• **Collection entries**
▽

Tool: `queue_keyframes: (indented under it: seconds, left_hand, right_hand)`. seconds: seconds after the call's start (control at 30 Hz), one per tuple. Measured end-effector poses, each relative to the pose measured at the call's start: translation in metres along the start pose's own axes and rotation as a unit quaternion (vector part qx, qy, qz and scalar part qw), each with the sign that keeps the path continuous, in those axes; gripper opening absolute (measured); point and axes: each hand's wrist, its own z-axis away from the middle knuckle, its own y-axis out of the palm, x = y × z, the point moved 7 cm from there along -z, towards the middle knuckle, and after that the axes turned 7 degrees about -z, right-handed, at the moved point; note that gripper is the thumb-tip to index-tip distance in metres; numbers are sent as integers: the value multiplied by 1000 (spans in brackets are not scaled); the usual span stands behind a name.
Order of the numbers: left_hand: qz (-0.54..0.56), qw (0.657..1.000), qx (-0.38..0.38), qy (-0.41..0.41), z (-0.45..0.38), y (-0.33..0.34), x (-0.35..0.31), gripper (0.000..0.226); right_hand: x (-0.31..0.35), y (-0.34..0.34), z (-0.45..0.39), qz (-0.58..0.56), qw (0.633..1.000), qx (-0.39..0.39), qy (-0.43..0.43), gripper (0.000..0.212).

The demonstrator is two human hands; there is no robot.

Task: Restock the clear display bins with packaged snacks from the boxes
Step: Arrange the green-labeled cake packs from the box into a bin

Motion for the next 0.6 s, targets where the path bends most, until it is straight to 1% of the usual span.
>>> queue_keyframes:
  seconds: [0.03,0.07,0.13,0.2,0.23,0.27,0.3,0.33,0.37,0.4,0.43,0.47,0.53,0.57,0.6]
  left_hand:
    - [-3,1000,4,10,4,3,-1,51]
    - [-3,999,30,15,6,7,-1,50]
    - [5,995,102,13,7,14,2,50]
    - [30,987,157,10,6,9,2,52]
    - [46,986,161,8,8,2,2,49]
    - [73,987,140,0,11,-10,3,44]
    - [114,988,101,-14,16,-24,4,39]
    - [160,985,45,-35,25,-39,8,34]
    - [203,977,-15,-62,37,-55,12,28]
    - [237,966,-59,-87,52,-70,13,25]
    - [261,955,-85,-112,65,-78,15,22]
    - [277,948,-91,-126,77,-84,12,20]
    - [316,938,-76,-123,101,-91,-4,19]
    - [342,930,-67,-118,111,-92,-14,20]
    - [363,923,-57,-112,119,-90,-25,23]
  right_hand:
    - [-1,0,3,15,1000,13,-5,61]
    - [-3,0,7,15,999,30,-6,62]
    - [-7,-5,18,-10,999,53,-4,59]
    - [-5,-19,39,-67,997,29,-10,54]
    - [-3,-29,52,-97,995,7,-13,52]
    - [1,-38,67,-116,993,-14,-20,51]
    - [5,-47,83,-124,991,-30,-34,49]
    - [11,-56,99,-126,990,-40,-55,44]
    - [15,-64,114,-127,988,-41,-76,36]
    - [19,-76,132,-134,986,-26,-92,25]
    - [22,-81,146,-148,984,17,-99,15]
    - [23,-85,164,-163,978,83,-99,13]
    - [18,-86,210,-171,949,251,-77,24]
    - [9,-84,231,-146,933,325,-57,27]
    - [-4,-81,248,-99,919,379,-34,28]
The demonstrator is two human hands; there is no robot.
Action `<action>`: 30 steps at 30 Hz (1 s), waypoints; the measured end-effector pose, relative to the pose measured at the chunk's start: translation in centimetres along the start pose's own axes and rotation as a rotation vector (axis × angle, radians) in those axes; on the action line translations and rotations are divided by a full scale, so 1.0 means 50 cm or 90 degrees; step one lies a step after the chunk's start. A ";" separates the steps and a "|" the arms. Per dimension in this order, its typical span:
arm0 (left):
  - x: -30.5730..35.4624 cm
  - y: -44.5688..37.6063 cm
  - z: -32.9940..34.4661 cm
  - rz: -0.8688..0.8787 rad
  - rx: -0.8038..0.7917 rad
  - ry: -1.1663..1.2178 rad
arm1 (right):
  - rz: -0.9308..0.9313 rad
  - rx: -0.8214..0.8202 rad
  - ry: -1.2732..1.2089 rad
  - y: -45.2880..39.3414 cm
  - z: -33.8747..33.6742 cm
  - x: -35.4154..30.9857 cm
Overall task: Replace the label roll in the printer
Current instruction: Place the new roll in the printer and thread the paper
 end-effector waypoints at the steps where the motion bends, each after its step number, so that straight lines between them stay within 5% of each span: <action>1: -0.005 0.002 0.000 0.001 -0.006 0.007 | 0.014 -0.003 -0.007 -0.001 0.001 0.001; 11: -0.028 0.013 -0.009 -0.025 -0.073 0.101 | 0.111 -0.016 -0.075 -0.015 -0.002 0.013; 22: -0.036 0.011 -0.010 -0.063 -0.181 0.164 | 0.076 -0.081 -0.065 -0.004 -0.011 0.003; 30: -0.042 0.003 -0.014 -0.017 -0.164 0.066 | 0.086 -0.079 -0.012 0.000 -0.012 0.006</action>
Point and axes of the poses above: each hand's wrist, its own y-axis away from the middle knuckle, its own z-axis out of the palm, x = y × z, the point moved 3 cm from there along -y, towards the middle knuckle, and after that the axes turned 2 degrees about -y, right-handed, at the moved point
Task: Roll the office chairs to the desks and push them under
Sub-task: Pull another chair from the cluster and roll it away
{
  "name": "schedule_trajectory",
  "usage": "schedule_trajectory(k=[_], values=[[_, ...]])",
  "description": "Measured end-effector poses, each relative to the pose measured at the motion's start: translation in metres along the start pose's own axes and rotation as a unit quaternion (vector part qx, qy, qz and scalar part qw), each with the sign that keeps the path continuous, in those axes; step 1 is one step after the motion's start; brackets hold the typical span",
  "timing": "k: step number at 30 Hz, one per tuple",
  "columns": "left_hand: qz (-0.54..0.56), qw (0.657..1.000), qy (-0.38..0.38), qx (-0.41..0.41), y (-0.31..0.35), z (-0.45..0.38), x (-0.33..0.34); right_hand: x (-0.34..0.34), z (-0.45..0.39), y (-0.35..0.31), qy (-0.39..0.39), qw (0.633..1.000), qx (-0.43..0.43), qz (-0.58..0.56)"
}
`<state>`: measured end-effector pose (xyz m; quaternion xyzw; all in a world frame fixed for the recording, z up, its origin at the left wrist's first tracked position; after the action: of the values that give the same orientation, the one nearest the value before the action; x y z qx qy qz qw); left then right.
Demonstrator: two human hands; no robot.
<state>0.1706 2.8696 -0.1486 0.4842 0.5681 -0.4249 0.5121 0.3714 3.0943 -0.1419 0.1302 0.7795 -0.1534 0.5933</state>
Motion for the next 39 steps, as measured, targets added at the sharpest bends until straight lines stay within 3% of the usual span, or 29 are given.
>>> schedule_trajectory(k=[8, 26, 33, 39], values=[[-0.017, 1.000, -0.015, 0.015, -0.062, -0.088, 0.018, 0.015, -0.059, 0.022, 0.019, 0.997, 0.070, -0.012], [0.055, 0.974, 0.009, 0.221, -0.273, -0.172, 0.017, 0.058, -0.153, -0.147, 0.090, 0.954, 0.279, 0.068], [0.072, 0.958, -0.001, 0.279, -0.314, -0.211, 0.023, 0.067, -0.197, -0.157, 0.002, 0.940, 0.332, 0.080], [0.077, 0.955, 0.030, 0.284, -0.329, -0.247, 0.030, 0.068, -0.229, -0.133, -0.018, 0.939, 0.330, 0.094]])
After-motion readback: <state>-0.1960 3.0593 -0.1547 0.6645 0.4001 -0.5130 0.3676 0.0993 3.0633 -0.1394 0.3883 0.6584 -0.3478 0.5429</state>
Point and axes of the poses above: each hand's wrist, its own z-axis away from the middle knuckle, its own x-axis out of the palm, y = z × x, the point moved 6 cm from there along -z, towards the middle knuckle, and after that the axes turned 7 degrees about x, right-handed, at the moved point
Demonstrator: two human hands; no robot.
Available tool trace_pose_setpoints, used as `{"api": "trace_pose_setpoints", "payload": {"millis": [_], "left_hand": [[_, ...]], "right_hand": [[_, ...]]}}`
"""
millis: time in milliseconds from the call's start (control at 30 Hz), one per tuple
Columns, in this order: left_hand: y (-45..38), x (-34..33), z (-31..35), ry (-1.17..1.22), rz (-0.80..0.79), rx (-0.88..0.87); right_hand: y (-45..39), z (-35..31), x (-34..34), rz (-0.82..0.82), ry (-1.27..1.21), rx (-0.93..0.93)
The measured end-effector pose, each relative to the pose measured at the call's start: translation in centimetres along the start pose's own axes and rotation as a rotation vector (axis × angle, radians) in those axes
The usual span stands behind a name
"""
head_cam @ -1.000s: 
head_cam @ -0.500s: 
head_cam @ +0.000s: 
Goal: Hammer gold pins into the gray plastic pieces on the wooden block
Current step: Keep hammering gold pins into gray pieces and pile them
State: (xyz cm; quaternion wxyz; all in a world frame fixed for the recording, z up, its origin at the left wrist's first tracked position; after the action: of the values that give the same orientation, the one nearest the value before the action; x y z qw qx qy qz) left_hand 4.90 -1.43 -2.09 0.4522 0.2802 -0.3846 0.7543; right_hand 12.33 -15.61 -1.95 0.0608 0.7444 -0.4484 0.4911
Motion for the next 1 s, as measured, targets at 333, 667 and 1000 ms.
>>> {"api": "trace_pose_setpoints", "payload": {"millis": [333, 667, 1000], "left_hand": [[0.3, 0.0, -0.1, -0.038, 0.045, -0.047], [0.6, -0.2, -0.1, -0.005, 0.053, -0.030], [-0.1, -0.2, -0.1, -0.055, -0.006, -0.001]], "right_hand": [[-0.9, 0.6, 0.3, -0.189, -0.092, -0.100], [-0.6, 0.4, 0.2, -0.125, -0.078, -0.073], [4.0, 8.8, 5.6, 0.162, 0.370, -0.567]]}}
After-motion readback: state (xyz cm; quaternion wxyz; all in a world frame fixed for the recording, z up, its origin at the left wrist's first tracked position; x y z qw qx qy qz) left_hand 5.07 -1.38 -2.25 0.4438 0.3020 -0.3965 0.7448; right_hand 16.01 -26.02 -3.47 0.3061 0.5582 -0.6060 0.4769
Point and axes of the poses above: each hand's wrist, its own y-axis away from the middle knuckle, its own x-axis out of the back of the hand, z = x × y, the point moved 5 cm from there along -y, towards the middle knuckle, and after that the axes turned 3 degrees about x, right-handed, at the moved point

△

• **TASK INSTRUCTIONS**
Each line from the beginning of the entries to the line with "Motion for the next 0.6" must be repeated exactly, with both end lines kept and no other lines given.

• **WRITTEN REPLY**
Tool: `queue_keyframes: (indented under it: seconds, left_hand, right_hand)`. seconds: seconds after the call's start (control at 30 Hz), one per tuple. Measured end-effector poses, each relative to the pose measured at the call's start: translation in metres along the start pose's own axes and rotation as a unit quaternion (vector part qx, qy, qz and scalar part qw), each with the sign that keeps the path continuous, in those axes; gripper opening absolute (measured); point and axes: each hand's wrist, its own z-axis away from the middle knuckle, its own y-axis out of the palm, x = y × z, the point moved 7 cm from there along -z, towards the middle knuckle, and after that the axes turned 7 degrees about -z, right-handed, at the moved point; note that gripper is the thumb-tip to index-tip distance in metres; numbers are sent as integers: the value multiplied by 1000 (spans in brackets are not scaled); the usual span stands behind a name.
Order of the numbers: left_hand: qz (-0.54..0.56), qw (0.657..1.000), qx (-0.38..0.38), qy (-0.41..0.41), z (-0.45..0.38), y (-0.33..0.34), x (-0.35..0.31), gripper (0.000..0.226); right_hand: x (-0.31..0.35), y (-0.34..0.34), z (-0.45..0.39), qz (-0.58..0.56), qw (0.633..1.000), qx (-0.39..0.39), qy (-0.43..0.43), gripper (0.000..0.212).

The demonstrator is two human hands; there is no robot.

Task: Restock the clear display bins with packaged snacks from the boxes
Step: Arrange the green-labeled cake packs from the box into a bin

Motion for the next 0.6 s, targets where the path bends most, until it is straight to 1% of the usual span.

The complete answer has now been given.